Agnes Moorehead (Portrait Treatment)

2010



1. Moorehead was born in Clinton, Massachusetts, of English, Irish, Scottish and Welsh ancestry, to a Presbyterian clergyman, John Henderson Moorehead, and his wife, the former Mildred McCauley, who had been a singer. Moorehead later shaved six years off her age by claiming to have been born in 1906.

2. The Moorehead family moved to St. Louis, Missouri, and Moorehead's ambition to become an actress grew "very strong". She joined the chorus of the St. Louis Municipal Opera Company, known as "The Muny" and graduated from Central High School in St. Louis in 1918.*

3. Moorehead's early career was unsteady, and although she was able to find stage work she was often unemployed and forced to go hungry. She later recalled going four days without food, and said that it had taught her "the value of a dollar." She found work in radio and was soon in demand.
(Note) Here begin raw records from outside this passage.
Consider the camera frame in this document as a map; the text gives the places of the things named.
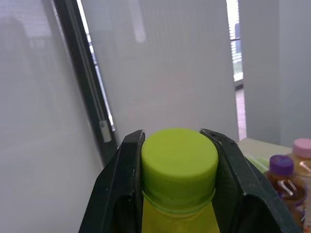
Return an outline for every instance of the bottle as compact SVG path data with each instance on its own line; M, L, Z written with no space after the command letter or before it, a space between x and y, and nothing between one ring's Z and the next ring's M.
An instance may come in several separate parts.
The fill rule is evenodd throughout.
M311 233L311 139L300 138L294 141L293 151L289 156L294 160L296 175L307 186L305 233Z
M142 233L219 233L211 204L218 153L204 135L166 129L141 149Z
M304 182L294 176L293 160L286 155L272 156L270 158L270 169L265 172L265 175L291 212L300 229L303 230L307 190Z

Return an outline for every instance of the lime green cap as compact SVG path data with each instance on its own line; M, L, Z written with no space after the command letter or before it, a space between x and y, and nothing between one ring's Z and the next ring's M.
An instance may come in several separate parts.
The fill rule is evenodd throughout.
M196 211L215 193L218 153L204 135L189 129L166 129L142 145L145 198L168 212Z

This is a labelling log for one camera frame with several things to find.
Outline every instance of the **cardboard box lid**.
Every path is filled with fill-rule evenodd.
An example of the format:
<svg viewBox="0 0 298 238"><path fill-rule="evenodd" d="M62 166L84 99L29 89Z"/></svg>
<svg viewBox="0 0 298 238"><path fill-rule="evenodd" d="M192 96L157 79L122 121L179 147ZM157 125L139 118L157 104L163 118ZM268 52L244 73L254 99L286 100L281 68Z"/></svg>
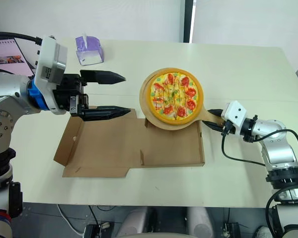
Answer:
<svg viewBox="0 0 298 238"><path fill-rule="evenodd" d="M105 121L71 117L54 160L65 166L64 177L124 177L129 168L202 166L200 122L167 131L137 119L134 110Z"/></svg>

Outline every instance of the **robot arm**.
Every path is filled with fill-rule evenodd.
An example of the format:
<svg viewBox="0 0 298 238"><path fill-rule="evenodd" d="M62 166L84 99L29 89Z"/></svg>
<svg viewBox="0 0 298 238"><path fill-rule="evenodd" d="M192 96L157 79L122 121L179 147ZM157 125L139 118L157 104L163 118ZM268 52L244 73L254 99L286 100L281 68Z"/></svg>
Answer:
<svg viewBox="0 0 298 238"><path fill-rule="evenodd" d="M89 108L83 92L89 82L114 84L125 78L109 71L81 70L64 74L67 49L51 37L44 37L38 52L34 80L26 76L0 72L0 237L12 237L10 220L22 212L20 183L12 182L10 159L15 151L9 148L11 133L22 115L50 110L56 115L70 112L83 120L105 120L123 116L130 109L116 106Z"/></svg>
<svg viewBox="0 0 298 238"><path fill-rule="evenodd" d="M266 206L266 221L274 237L298 237L298 162L292 147L286 139L286 126L277 120L259 120L246 117L245 108L233 101L222 112L226 124L223 136L234 126L235 135L243 136L245 142L259 141L262 156L270 182L277 192L269 199ZM272 200L280 202L272 208L273 227L270 227L268 209Z"/></svg>

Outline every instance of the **notebook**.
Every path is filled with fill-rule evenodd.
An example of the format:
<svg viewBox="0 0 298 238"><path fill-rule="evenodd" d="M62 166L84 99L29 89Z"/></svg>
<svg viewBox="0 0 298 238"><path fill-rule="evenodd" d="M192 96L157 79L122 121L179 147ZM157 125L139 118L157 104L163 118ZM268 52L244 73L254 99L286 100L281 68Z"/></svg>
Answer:
<svg viewBox="0 0 298 238"><path fill-rule="evenodd" d="M0 69L19 75L34 75L14 39L0 40Z"/></svg>

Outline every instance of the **toy pizza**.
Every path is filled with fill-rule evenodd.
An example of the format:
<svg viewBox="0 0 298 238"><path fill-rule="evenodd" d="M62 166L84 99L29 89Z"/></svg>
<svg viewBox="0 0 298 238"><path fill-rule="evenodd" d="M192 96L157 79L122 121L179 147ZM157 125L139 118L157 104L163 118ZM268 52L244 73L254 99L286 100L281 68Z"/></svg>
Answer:
<svg viewBox="0 0 298 238"><path fill-rule="evenodd" d="M203 90L189 72L176 68L162 69L147 86L146 101L152 114L172 125L192 121L203 105Z"/></svg>

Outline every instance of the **table surface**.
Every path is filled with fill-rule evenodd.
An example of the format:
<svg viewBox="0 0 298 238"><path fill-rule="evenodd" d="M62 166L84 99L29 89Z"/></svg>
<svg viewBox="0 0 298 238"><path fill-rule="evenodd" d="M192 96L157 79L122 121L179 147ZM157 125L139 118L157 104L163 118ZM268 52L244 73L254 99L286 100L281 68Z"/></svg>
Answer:
<svg viewBox="0 0 298 238"><path fill-rule="evenodd" d="M80 69L109 70L126 77L116 85L89 83L85 92L90 105L135 108L142 82L153 71L177 67L201 82L207 109L224 108L239 100L260 119L277 119L298 132L298 78L279 48L201 45L164 42L102 40L105 62L81 66L75 40L63 39L68 47L66 73ZM13 178L21 182L25 202L161 205L208 207L264 207L271 195L266 169L231 161L221 152L221 135L204 125L203 167L131 169L125 178L63 178L64 167L53 161L69 113L51 112L23 116L12 133ZM288 136L298 158L298 144ZM230 135L227 154L262 162L258 143L245 143Z"/></svg>

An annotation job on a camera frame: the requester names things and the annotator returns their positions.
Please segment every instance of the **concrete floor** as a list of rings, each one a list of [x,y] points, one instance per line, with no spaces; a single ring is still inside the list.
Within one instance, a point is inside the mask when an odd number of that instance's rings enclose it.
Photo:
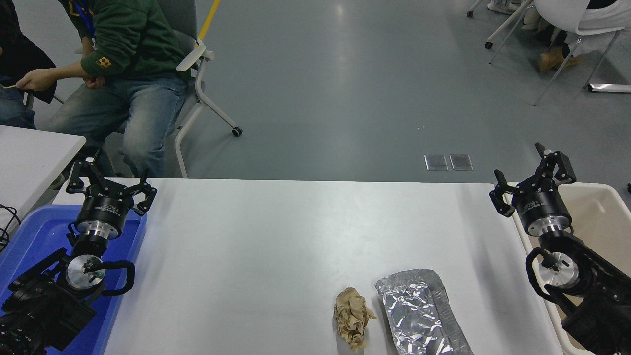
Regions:
[[[485,39],[505,19],[473,1],[223,1],[205,38],[215,51],[207,93],[244,134],[210,110],[184,143],[192,178],[492,183],[532,175],[541,142],[567,154],[578,180],[631,182],[631,96],[581,88],[600,53],[556,80],[537,73],[546,47],[519,30],[496,58]],[[212,5],[197,0],[198,26]],[[57,65],[78,60],[56,1],[16,2],[23,31]],[[631,40],[598,71],[629,83]],[[67,97],[80,80],[64,80]],[[58,104],[38,103],[37,119]],[[425,154],[470,154],[473,171],[427,171]],[[179,176],[169,156],[168,176]]]

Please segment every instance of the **caster wheel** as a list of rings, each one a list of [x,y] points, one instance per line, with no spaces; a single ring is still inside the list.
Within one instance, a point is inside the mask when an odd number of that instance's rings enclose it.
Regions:
[[[232,134],[233,134],[235,137],[240,136],[240,135],[241,135],[241,133],[243,133],[243,130],[242,130],[241,128],[239,128],[239,127],[234,127],[234,128],[232,129]]]

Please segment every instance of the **blue plastic tray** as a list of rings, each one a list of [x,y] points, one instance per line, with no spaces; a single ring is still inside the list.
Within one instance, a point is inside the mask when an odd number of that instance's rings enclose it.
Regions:
[[[70,253],[72,247],[66,238],[68,224],[76,220],[80,210],[79,205],[47,205],[34,210],[25,218],[7,248],[0,254],[0,303],[11,295],[7,287],[17,276],[59,248],[66,248]],[[145,224],[146,218],[141,218],[130,211],[122,235],[110,241],[103,260],[135,261],[143,241]],[[124,272],[108,270],[105,274],[105,283],[107,289],[122,288],[125,284]],[[121,297],[99,297],[91,305],[97,311],[97,315],[88,326],[66,350],[61,352],[48,348],[48,354],[103,354]]]

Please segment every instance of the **man's hand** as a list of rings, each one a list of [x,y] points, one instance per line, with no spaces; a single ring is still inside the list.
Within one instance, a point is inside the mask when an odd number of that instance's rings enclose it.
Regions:
[[[29,71],[15,86],[20,90],[44,91],[57,79],[51,69],[35,69]]]
[[[105,78],[102,76],[91,76],[89,78],[83,78],[83,82],[88,88],[100,88],[105,85]]]

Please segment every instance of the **metal floor plate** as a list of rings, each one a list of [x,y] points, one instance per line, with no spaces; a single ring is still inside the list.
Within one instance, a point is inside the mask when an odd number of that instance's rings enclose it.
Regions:
[[[447,171],[447,159],[444,155],[425,154],[425,165],[429,171]]]
[[[454,170],[473,170],[469,154],[449,154],[449,160]]]
She met Orson Welles and by 1937 was a member of his Mercury Theatre Group. She appeared in his radio production Julius Caesar, had a regular role in the serial The Shadow as Margo and was one of the players in his The War of the Worlds production. In 1939, Welles moved the Mercury Theatre Group to Hollywood, where he started working for RKO Studios. Several of his radio performers joined him, and Moorehead made her film debut as his mother in Citizen Kane (1941).

4. Moorehead died of uterine cancer at the age of seventy-three in Rochester, Minnesota. She appeared in the 1956 movie The Conqueror, which was shot downwind from a nuclear test site and was one of over 90 cast and crew members to contract cancer out of the 220 who worked on the picture.

5. In the years since her death, rumors about Moorehead's being a lesbian have been widespread, most notoriously in the book Hollywood Lesbians by Boze Hadleigh, whose source for the allegation was Paul Lynde. However, Moorehead biographer Charles Tranberg (I Love the Illusion: The Life and Career of Agnes Moorehead, 2005) interviewed several of the actress's closest friends, including some who are openly gay, who all stated the rumor is untrue. Debbie Reynolds explicitly denied to film historian Robert Osborne that her "best friend" Moorehead was gay.


*In 1994, Moorehead was posthumously inducted into the St. Louis Walk of Fame.